Part-way through the second 4+” deep hole my chuck and bit plopped off and sat peacefully in the hole staring back at me. I was a bit startled. After making sure my head was still attached and all limbs sill in tact I found this pretty amusing. I didn’t get any pics, and was planning to take a couple if it came off again – I had several more holes to bore. But I guess the couple whacks I gave the chuck with some scrap were enough to seat the chuck well.

If you’re wondering what I’m doing with 4×6 oak timbers. It’s for a little deck-like sitting platform that I’m making into a much bigger project than it needs to be. But hey, I took a timber framing class last fall, and couldn’t pass up this opportunity. If I ever finish it I’ll post it on the projects page. Keep you eye out this time ‘08 or ‘09.


-- johnjoiner

5 comments so far

View mot's profile


4911 posts in 4062 days

#1 posted 10-03-2007 10:13 PM

I’ve had morse taper chucks come out of a lathe before. It’s always left me a little confused for a second when you see the spindle turning, but not the workpiece…especially if you’ve tried to save three seconds and not bring up the tailstock. Sounds fun with a drill press though.

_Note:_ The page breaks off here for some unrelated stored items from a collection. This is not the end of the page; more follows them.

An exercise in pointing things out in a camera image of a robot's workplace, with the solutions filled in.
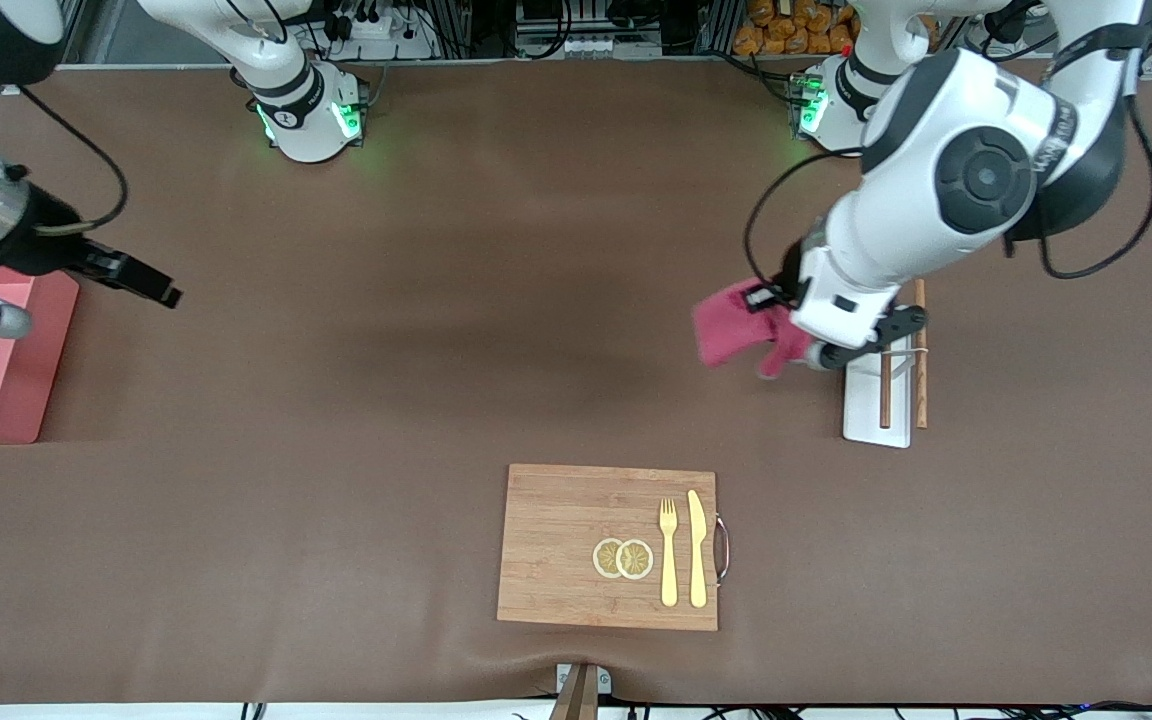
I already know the red cloth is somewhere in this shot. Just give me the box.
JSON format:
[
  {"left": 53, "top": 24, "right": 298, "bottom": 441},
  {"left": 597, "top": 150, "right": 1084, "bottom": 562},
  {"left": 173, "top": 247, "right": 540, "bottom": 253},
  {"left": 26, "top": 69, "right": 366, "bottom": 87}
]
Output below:
[{"left": 693, "top": 280, "right": 817, "bottom": 379}]

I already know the white towel rack base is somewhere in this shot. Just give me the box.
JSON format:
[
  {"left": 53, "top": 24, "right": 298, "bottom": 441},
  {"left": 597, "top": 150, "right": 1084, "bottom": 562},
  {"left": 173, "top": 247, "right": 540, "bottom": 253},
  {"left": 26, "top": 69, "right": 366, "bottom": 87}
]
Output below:
[{"left": 842, "top": 335, "right": 913, "bottom": 449}]

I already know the wooden rack rod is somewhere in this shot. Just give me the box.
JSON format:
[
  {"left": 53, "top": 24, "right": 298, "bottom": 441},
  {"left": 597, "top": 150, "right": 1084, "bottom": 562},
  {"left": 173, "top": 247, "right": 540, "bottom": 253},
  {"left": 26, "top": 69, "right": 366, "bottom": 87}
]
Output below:
[{"left": 914, "top": 279, "right": 928, "bottom": 429}]

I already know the yellow knife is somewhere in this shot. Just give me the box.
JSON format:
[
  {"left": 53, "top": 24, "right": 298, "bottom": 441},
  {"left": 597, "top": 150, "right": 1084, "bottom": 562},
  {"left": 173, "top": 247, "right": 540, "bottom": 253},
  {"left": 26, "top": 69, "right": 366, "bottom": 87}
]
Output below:
[{"left": 687, "top": 489, "right": 709, "bottom": 609}]

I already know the pile of orange packets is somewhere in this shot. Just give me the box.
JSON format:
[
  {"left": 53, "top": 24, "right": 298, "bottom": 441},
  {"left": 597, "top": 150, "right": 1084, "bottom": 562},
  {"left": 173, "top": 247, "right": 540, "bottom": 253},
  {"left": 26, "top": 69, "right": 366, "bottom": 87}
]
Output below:
[{"left": 733, "top": 0, "right": 859, "bottom": 57}]

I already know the brown table cover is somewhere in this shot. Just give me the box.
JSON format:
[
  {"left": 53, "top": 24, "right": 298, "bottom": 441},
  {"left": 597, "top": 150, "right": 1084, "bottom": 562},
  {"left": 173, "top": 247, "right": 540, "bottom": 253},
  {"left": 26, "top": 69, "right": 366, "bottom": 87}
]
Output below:
[{"left": 0, "top": 55, "right": 1152, "bottom": 706}]

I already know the yellow fork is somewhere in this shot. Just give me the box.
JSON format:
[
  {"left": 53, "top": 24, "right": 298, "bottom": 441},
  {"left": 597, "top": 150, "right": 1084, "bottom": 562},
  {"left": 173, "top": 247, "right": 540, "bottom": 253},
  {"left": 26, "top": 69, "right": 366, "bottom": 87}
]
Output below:
[{"left": 659, "top": 497, "right": 679, "bottom": 608}]

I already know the white terminal block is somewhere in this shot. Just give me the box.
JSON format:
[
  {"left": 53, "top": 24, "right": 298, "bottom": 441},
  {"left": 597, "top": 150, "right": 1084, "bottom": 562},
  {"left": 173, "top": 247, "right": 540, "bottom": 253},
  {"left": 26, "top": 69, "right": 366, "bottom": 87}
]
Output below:
[{"left": 554, "top": 33, "right": 619, "bottom": 59}]

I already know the bamboo cutting board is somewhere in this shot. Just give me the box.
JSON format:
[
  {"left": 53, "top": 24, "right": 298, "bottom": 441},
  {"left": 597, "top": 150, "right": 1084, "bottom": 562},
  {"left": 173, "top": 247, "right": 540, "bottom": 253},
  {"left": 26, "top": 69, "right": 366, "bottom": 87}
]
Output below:
[{"left": 497, "top": 463, "right": 719, "bottom": 633}]

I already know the white power strip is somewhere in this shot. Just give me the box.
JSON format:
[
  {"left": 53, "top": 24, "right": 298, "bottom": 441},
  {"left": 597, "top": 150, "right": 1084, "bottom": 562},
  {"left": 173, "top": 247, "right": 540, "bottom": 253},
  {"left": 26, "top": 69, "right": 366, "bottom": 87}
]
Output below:
[{"left": 331, "top": 0, "right": 437, "bottom": 63}]

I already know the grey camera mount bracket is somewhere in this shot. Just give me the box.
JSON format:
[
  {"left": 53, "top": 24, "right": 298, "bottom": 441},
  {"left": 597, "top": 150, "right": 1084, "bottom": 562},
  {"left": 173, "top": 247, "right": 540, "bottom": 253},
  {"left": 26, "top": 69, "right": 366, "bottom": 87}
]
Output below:
[{"left": 548, "top": 663, "right": 613, "bottom": 720}]

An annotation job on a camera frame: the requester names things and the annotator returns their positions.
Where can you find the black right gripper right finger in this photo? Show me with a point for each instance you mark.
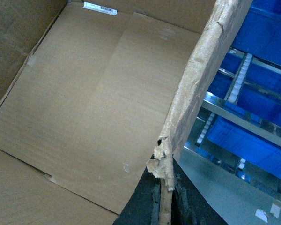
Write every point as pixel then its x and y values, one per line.
pixel 189 207

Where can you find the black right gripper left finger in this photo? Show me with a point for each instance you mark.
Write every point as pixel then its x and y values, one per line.
pixel 143 206

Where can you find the brown cardboard box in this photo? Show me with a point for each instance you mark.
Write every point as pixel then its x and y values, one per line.
pixel 102 98

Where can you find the blue plastic crate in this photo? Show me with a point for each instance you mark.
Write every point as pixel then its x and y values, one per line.
pixel 245 144
pixel 260 33

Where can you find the blue plastic crate right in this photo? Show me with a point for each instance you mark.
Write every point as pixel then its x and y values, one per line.
pixel 260 33

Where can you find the white barcode label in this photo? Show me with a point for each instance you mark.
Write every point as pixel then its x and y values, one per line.
pixel 101 9

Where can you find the stainless steel shelf frame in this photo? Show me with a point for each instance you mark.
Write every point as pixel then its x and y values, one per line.
pixel 246 91

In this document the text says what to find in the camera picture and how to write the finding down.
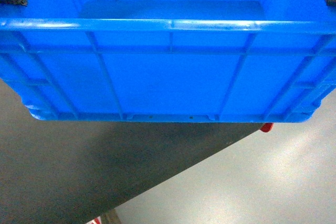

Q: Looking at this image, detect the large blue plastic crate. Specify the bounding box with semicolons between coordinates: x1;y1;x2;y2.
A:
1;0;335;123

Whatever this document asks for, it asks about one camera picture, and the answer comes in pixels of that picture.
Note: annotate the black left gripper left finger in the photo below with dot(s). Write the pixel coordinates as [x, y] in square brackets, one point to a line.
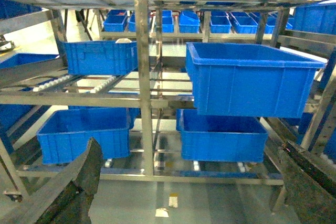
[66, 197]

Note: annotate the lower blue bin centre-left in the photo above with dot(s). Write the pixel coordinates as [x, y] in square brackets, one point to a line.
[65, 135]

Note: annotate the lower blue bin centre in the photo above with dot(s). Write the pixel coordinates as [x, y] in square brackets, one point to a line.
[213, 138]

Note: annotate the blue crate with white cylinder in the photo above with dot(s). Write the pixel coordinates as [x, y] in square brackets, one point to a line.
[101, 57]

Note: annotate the large blue bin left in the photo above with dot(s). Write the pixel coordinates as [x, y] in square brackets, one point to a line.
[231, 79]

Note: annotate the background steel shelf rack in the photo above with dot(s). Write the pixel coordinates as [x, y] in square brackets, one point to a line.
[217, 28]

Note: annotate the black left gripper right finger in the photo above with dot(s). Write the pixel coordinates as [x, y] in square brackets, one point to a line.
[309, 182]

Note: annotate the white cylinder container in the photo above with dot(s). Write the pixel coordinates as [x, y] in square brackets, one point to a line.
[123, 41]

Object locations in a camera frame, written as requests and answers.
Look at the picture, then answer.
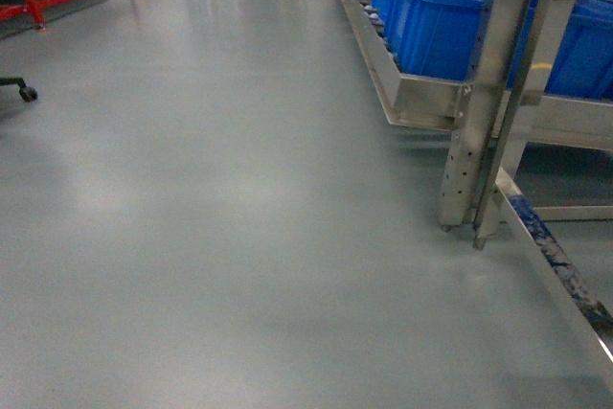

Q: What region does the large blue plastic bin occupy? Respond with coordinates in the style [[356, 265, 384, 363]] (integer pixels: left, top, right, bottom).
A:
[[377, 0, 484, 81]]

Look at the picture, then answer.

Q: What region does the stainless steel flow rack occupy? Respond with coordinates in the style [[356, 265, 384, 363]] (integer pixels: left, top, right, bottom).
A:
[[341, 0, 612, 367]]

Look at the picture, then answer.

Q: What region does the black office chair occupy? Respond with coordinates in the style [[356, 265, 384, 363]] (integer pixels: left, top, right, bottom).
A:
[[0, 77, 38, 102]]

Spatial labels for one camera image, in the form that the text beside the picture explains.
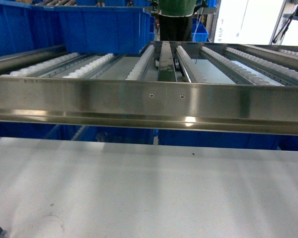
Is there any stainless steel roller shelf rack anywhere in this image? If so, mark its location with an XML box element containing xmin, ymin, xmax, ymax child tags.
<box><xmin>0</xmin><ymin>42</ymin><xmax>298</xmax><ymax>135</ymax></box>

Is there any large blue bin on rack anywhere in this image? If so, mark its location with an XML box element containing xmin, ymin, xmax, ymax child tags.
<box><xmin>0</xmin><ymin>0</ymin><xmax>152</xmax><ymax>57</ymax></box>

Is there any person in green shirt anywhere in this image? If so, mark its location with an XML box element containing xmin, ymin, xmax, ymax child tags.
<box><xmin>158</xmin><ymin>0</ymin><xmax>196</xmax><ymax>42</ymax></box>

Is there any blue bin under shelf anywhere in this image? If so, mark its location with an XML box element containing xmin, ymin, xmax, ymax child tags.
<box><xmin>158</xmin><ymin>129</ymin><xmax>298</xmax><ymax>151</ymax></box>
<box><xmin>0</xmin><ymin>121</ymin><xmax>157</xmax><ymax>145</ymax></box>

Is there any blue bin under shelf left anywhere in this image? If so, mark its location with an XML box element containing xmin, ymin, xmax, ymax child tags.
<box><xmin>0</xmin><ymin>121</ymin><xmax>157</xmax><ymax>145</ymax></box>

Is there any small blue background bin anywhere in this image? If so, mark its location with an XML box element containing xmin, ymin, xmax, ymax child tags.
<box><xmin>192</xmin><ymin>18</ymin><xmax>209</xmax><ymax>42</ymax></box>

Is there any blue bin under shelf right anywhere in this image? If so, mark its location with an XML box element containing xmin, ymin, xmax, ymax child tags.
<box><xmin>158</xmin><ymin>129</ymin><xmax>298</xmax><ymax>151</ymax></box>

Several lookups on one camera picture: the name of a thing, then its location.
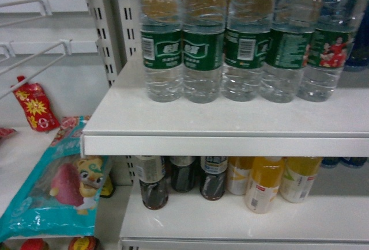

-- You can discover more about a person in an hour of play than in a year of conversation. (Plato)

View Don's profile


2603 posts in 4203 days

#2 posted 10-04-2007 01:44 AM


-- CanuckDon "I just love small wooden boxes!"

View WoodWright's profile


20 posts in 4102 days

#3 posted 10-04-2007 05:41 PM

To prevent that 4×6 timber from spinning out of control, simply position it against the left side of the drill press stand rather than trying to hold onto it or rely on a clamp. That way you also don’t need an 8’ piece, just long enough to reach the stand, maybe a scrap only 2’ or so. A fresh (wet) PT 4×4 should work as well too. BTW, the larger the Selfeed bit, the faster you will succeed this way.

Question: Does your drill press have a hollow spindle for a rod to tap the MT out? Most lathes do, both headstock & tailstock. (I say most because someone somewhere probably has the lone exception.)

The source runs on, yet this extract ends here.